In the previous blog, we discussed the difference between diverticulosis and diverticulitis including risk factors and symptoms. When it comes to diverticulitis – or inflammation of the diverticula – understanding the available treatment options is crucial because they can range from simply “taking it easy” to emergency surgery and everything in between. Treatment typically depends on the severity of symptoms and the presence of complications. Let's dive into the possible options.
Mild Cases and Home Care
For mild cases of diverticulitis, doctors often recommend a combination of dietary changes, namely a diet high in fiber and low in processed foods. We may also recommend to follow a liquid diet for a few days to allow the colon to rest, followed by gradually reintroducing solid food. Increasing water intake is also essential. For mild, uncomplicated diverticulitis, antibiotics are not always needed but sometimes may be prescribed to combat infection. Over-the-counter pain relievers, such as acetaminophen (Tylenol) or ibuprofen, can help manage discomfort. Of course resting and getting enough sleep will always help one recover faster from an acute infection.
Moderate Cases, Complicated Diverticulitis
In more severe cases where your pain is not well controlled at home, you’re unable to tolerate food or water or you have changes in bowel function, it is possible that you have a more severe case of diverticulitis with or without an abscess that would necessitate hospitalization with antibiotics through an IV. In some instances, if an abscess forms, a drainage procedure may need to be performed to address the infection. If the episode of diverticulitis improves with IV antibiotics and drainage, you may be able to avoid surgery while in the hospital. That said, anyone with complicated diverticulitis may be a candidate for surgery on an elective (aka not emergent) basis.

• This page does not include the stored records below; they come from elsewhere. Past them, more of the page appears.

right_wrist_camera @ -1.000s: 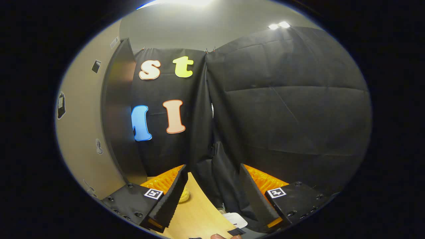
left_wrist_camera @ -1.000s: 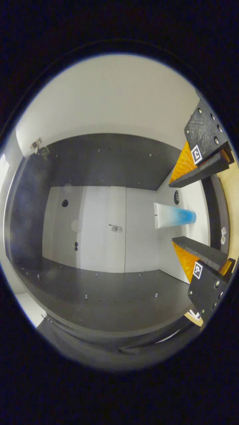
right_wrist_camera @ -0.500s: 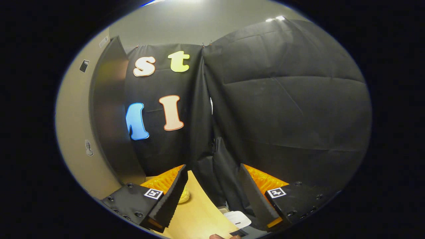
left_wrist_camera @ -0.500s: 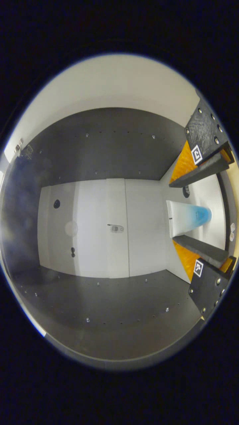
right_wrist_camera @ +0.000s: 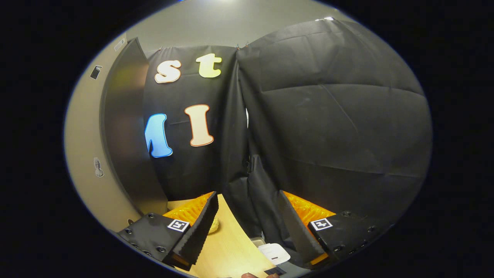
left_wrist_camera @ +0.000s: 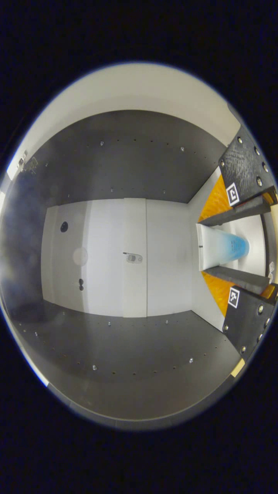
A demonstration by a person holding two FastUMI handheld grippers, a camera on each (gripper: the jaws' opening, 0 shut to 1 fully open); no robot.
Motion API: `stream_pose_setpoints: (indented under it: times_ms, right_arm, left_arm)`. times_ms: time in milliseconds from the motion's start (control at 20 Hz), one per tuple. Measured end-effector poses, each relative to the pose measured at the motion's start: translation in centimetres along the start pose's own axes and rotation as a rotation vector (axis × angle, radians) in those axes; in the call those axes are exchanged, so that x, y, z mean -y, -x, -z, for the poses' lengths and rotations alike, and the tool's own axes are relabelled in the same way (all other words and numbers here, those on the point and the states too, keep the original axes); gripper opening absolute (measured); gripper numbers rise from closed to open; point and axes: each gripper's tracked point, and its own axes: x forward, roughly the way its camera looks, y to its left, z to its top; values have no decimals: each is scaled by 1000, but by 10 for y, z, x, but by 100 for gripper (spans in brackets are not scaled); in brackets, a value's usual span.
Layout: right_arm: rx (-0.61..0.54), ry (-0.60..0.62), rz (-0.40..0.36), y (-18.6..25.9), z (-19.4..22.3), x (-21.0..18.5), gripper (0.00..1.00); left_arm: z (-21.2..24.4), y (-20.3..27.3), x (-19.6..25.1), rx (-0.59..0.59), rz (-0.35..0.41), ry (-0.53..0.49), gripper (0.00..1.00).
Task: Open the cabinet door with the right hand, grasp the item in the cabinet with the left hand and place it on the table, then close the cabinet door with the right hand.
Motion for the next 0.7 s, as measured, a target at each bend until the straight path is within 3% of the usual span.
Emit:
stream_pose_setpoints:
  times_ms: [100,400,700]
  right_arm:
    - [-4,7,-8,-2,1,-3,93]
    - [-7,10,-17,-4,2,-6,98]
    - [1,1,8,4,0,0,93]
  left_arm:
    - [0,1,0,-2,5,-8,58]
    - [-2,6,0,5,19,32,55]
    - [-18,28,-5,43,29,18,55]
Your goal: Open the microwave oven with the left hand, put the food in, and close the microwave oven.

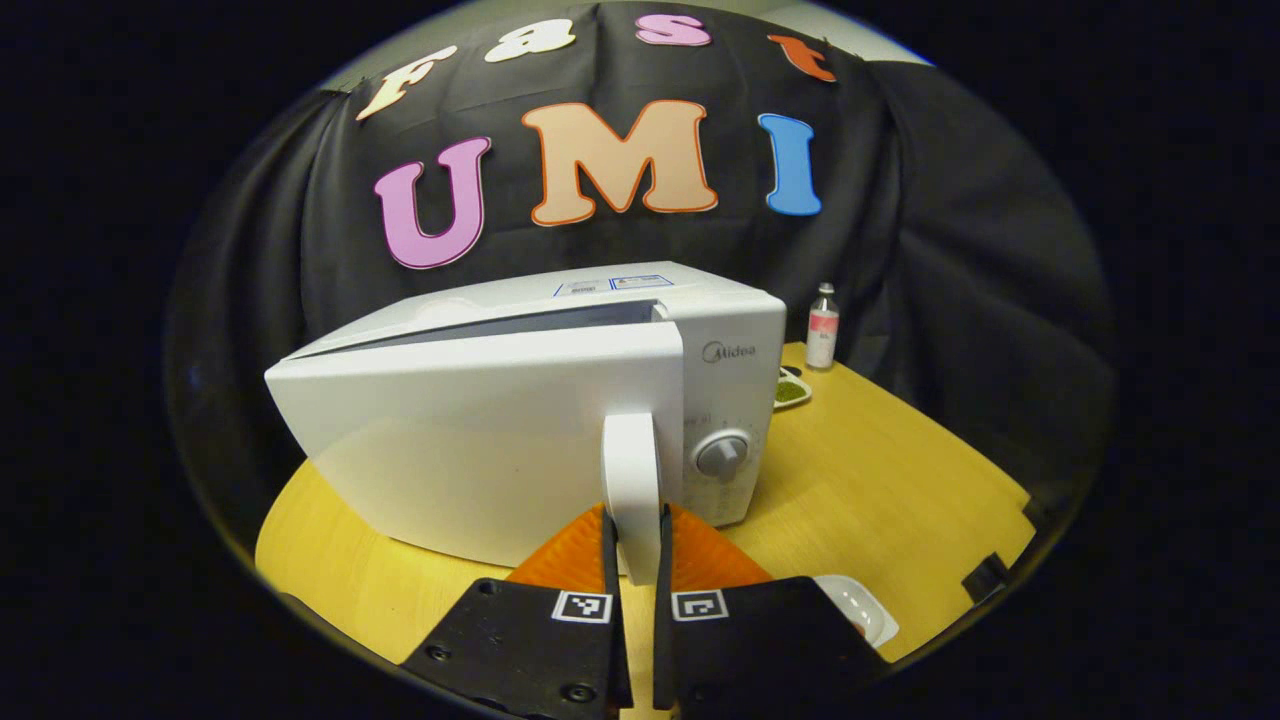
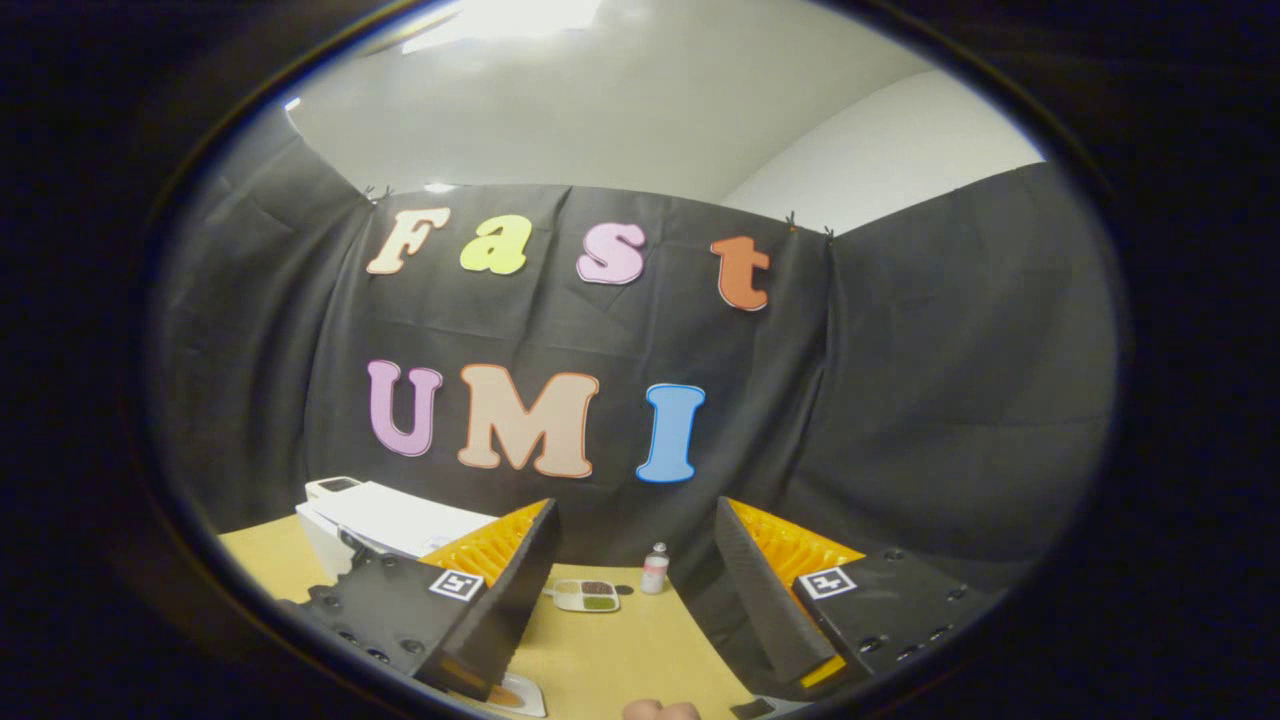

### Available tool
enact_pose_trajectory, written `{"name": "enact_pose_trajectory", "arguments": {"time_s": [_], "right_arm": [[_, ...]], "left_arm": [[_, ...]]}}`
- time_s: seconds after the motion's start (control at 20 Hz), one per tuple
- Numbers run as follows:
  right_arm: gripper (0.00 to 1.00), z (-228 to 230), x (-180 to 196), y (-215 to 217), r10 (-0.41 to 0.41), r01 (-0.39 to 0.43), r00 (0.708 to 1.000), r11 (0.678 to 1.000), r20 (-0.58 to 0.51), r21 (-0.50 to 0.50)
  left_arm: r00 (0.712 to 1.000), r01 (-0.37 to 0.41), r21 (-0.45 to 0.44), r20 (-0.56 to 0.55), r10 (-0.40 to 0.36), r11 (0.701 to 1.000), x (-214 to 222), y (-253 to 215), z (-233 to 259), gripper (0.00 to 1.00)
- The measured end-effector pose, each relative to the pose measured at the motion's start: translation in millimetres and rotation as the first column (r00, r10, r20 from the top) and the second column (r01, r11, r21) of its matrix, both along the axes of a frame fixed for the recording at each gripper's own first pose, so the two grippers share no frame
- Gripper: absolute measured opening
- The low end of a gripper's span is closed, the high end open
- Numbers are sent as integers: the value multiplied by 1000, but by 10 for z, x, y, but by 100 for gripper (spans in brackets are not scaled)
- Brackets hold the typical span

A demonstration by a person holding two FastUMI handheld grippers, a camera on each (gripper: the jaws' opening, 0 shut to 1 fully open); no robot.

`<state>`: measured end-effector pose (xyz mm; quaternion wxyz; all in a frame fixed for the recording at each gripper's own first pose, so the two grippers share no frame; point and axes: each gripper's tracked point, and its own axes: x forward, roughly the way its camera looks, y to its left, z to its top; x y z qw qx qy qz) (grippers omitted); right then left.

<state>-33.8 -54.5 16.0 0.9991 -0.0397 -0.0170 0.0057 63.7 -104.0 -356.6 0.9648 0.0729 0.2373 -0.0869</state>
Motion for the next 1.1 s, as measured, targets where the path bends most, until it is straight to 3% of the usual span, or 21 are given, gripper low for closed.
{"name": "enact_pose_trajectory", "arguments": {"time_s": [0.55, 1.1], "right_arm": [[96, -300, 82, 672, 161, -162, 985, 987, -55, -1], [97, -546, 66, 1297, 257, -256, 962, 966, -93, 24]], "left_arm": [[998, 30, -85, -44, -34, 996, -984, 512, 108, 7], [996, -74, -94, -52, 70, 993, -1870, 1655, 239, 8]]}}
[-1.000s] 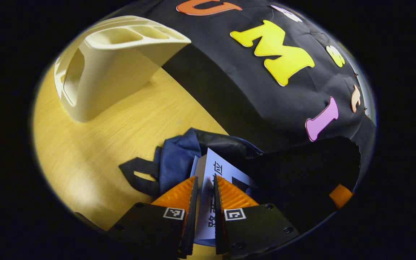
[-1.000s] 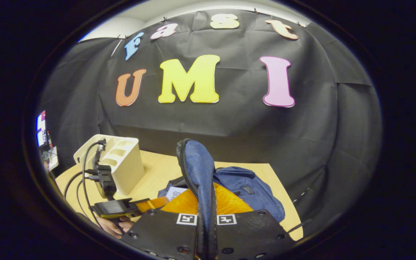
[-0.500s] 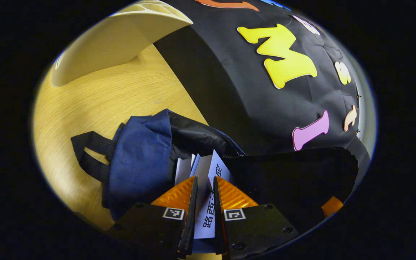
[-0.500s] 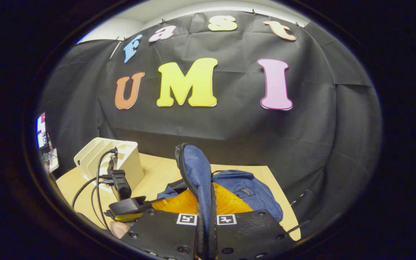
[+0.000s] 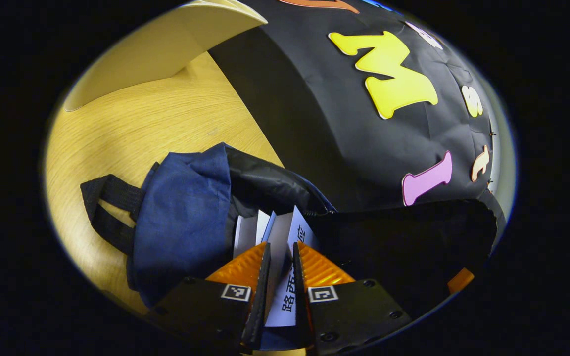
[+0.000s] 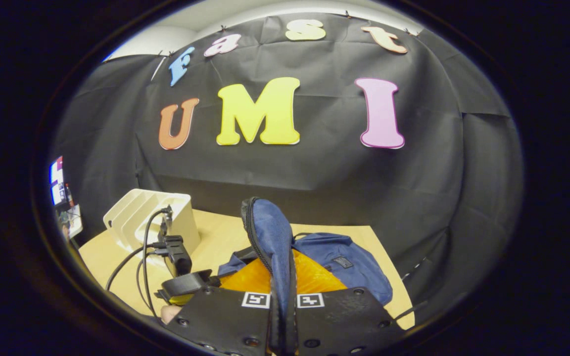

Severe Diverticulitis and Sepsis
The most severe version of diverticulitis occurs when the diverticula bursts and infection is spreading throughout the entire abdomen, also known as abdominal sepsis or peritonitis. In these cases, patients will experience severe abdominal pain, fevers and they will require emergency surgery to address the problem. Emergency surgery usually involves a larger incision in the middle of your abdomen, removal of the affected portion of intestine (usually the sigmoid colon) and placement of a colostomy which is a piece of large intestine brought out to the abdominal wall. In the case of an ostomy, a person will have bowel movements into a bag that sits over the ostomy. Usually, these patients require hospitalization for about a week with continued IV antibiotics while hospitalized. Once a patient has recovered from this, discussion of reversing the ostomy can generally occur after about 3 months, sometimes up to 1 year from the emergency surgery.
Conclusion: Empowering Choices for Well-being
While the treatment of diverticulitis varies based on severity, it is important to seek medical attention if you are experiencing abdominal pain that does not improve after 24-48 hours. Remember to follow a high fiber diet and stay active for optimal digestive health!